Death stalks any war photographer and it was no exception for Abbas. He remembers one particular day in the frontline when he had a close brush with death. The Pakistan army was positioned at a bridge in Boda and firing flaks onto Indian position.

"It was a chilly morning and we could see the Indian forces through binoculars," Abbas said. "I was talking to a captain and suddenly a shell landed hardly 8 metres away from us. I was shielded by the captain and so he received grievous injuries. I got away with some small cuts."

While in Dhaka, the photographer also tried to get in touch with the Mukti Bahini.

"We knew Mukti Bahinis are in the capital, but our efforts to contact them failed as they did not risk to get exposed," he says.

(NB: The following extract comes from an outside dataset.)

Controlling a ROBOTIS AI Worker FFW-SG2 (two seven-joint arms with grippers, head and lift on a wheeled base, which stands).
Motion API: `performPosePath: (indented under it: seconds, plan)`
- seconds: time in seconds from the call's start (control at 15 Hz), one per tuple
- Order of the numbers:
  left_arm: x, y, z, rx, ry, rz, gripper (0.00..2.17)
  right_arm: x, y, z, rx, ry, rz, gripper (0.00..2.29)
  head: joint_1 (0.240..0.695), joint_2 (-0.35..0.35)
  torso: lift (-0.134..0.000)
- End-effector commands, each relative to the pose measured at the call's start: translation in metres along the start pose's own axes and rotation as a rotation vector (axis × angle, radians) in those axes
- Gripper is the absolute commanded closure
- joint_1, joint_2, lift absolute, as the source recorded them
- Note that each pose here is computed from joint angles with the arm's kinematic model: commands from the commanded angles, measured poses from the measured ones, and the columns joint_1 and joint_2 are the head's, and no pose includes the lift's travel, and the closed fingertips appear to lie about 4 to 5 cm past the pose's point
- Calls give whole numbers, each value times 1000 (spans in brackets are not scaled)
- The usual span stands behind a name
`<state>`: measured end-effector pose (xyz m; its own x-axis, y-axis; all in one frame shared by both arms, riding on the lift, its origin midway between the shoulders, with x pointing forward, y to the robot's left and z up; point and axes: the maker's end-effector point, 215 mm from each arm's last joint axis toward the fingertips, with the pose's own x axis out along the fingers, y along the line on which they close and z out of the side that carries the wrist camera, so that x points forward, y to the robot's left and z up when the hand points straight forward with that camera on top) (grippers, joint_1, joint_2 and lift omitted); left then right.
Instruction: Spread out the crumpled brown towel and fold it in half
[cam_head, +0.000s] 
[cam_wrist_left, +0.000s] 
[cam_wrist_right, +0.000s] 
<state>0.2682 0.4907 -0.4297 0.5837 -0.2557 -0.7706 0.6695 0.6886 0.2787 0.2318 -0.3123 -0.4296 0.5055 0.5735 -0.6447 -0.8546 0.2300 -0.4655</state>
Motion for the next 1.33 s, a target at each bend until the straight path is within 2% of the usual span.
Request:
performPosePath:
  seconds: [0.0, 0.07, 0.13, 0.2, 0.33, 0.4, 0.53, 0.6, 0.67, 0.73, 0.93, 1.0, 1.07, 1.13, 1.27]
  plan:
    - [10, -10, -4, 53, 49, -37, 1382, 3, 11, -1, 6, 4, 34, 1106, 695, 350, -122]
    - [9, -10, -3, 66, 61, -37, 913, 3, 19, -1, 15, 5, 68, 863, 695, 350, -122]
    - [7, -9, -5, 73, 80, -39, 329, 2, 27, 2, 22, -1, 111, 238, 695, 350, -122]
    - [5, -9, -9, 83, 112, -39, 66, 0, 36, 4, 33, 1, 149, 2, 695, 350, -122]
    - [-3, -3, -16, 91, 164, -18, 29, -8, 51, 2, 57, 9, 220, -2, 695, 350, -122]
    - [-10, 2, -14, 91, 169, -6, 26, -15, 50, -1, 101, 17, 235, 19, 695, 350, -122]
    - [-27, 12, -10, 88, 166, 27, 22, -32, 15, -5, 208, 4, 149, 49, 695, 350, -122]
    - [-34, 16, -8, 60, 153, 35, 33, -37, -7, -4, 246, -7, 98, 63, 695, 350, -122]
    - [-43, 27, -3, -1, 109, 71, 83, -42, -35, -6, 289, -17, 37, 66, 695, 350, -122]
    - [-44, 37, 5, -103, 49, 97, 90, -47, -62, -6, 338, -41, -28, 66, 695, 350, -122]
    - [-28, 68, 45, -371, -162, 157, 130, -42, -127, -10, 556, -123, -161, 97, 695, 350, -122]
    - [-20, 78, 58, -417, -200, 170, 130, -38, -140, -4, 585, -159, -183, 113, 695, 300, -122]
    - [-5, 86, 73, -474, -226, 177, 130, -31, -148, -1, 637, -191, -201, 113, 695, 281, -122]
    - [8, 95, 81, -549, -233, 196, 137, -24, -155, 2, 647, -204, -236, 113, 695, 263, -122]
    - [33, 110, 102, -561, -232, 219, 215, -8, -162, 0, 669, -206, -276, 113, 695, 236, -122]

Abbas also recalls how the spirit of the Pakistan armies slowly dimmed as it was evident that they were going to lose the war.

"In the beginning the soldiers and officers were boisterous," recalls Abbas. "They talked of overrunning the Indians. But as days wore on, they could see defeat in the face. I remember an officer telling me in Saidpur in his low mood that there is no point in fighting anymore. The war is lost, he said."

Abbas came back from the front as the Indian air strike began on December 2, he saw how the armies were scampering for withdrawal from the advancing Indian army and Mukti Bahini. And the army forgot the foreign journalists at Hotel Intercontinental.

The memory of the surrender ceremony of the Pakistan army has faded in some parts for Abbas. From a long 34-year tunnel he tries to grab at passing scenes and then is not sure whether they actually happened the way he remembers. But some scenes he recalls very clearly.

"After the surrender, Niazi took out his gun and then he cried. There was just one drop of tear," he says. And after 34 years, Abbas has again come back to Bangladesh, the country whose war he covered as a photojournalist.

"I came back after 34 years as I am reaching a age when you tend to look back at the past," he says. "I am not here as a photojournalist, I am like a writer, an artist, reflecting on the past, retracing my steps. I am here to see what has been happening to this country and connect it to my experience."